Timeframe: March 26th to April 1st, 2022

1. Politics

“For God’s sake, this man cannot remain in power”

Senior U.S. officials intensified attempts to clarify President Joe Biden’s call for the removal of Vladimir Putin following criticism that the U.S. president is further inflaming tension with Russia. French President Emmanuel Macron and the U.K. government distanced themselves from Biden’s comment, which capped a speech in Warsaw to rally support for Ukraine against Russia. “For God’s sake, this man cannot remain in power,” Biden said. Watch his speech here. Meanwhile, Chinese companies and government officials are rushing to find out how to comply with U.S. sanctions on Russia; Russian tankers are increasingly concealing their movements, and the country is facing a deep two-year recession.

Source: Bloomberg

Russian TV figures sanctioned by the UK

A Russian TV anchor and the managing director of state-backed news channel RT are among the latest figures to be sanctioned by the UK government.

Source: BBC

2. Economics & Business

Germany and Austria take step towards gas rationing

Russia had demanded “unfriendly” countries pay for its gas in roubles from 31 March, but the EU, which mainly pays in euros, rejected the idea.

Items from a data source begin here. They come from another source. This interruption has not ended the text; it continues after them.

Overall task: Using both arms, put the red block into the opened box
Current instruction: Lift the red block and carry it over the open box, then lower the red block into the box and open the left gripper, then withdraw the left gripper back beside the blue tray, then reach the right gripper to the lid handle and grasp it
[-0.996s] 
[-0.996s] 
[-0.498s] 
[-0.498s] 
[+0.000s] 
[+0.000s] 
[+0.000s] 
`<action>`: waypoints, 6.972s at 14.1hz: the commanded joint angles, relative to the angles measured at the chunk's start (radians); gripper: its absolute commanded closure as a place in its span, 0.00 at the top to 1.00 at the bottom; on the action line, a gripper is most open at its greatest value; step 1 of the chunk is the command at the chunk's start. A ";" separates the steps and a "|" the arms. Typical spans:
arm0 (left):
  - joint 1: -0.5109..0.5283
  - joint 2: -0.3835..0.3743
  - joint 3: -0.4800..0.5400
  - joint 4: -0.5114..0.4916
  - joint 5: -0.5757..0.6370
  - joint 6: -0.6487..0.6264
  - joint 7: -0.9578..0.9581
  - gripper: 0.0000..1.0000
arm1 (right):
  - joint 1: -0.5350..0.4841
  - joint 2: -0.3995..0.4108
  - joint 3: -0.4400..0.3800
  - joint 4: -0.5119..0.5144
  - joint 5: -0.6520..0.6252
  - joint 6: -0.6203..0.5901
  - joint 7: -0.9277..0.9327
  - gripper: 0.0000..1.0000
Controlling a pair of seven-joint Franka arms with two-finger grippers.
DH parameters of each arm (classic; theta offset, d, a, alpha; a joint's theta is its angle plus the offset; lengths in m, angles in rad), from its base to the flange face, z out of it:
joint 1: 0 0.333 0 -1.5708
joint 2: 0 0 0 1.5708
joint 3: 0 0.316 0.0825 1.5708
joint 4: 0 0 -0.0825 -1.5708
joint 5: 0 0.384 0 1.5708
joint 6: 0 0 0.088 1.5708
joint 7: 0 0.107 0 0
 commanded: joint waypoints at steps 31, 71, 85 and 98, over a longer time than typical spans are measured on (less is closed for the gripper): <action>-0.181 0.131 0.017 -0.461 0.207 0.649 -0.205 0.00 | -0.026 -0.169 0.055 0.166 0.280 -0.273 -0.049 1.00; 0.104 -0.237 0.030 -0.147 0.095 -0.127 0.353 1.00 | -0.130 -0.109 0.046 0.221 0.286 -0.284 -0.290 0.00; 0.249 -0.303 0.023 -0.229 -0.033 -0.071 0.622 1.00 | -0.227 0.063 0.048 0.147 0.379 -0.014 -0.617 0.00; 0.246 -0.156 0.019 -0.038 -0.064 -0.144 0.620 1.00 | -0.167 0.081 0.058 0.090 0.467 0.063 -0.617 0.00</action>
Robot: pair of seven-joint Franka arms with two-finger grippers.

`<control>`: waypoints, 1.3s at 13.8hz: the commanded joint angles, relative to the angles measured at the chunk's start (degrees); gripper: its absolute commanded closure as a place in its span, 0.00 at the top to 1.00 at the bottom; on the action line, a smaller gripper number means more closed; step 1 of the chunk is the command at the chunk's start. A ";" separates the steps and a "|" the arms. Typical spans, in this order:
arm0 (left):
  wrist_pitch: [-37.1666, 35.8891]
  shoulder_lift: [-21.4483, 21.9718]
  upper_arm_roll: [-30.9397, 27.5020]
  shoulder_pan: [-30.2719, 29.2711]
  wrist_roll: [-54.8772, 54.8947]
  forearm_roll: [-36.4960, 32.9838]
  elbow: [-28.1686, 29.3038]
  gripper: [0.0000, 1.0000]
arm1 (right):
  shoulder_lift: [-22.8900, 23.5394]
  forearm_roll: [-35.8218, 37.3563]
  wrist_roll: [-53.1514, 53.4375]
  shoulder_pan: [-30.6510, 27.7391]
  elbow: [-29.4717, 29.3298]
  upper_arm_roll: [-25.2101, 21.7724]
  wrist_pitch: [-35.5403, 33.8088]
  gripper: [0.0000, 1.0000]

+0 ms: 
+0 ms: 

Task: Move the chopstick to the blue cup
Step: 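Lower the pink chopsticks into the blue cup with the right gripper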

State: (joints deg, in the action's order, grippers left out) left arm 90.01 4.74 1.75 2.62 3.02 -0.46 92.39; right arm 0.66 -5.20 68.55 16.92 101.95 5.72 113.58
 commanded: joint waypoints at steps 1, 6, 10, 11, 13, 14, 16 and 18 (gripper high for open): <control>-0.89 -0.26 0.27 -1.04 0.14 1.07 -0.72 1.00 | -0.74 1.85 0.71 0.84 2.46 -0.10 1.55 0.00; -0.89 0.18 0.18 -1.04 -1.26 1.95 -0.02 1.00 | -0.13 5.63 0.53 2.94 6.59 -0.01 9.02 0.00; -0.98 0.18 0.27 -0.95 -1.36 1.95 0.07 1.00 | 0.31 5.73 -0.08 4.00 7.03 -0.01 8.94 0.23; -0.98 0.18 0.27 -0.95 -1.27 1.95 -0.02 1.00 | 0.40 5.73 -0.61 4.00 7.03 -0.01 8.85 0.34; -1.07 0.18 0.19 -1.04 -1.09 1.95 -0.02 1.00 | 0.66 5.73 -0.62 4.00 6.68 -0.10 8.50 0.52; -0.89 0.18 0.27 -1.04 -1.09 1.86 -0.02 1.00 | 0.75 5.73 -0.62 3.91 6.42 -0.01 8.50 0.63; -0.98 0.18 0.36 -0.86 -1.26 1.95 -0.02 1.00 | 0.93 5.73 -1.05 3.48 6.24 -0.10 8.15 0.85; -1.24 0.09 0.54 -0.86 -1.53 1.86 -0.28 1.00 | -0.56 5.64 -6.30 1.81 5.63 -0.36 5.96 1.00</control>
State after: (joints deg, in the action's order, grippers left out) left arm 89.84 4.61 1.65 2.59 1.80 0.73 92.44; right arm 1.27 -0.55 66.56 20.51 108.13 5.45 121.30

But Germany and Austria have taken the first steps toward gas rationing. Germany urged consumers and companies to reduce consumption in anticipation of possible shortages, while Austria said it was tightening its monitoring of the gas market.

Source: BBC

UK Retail sales fall in February as Covid restrictions ease

UK retail sales fell by 0.3% in February as online sales fell and stormy weather deterred some shoppers.
Falls in alcohol and tobacco sales may have been linked to increased confidence in going out to pubs and restaurants, the Office for National Statistics said.

Source: BBC

Ukraine conflict: Russia to allow unauthorized imports from the West

The West’s response to Russia’s war has prompted a surge in inflation.
The prime minister said until now goods could not be sold in Russia without the trademark owner’s authorization.
The aim of letting retailers import products without the companies’ permission, he explained, was to saturate the market so that people had fast access to necessary goods, guaranteeing supply despite the “unfriendly actions of foreign politicians”.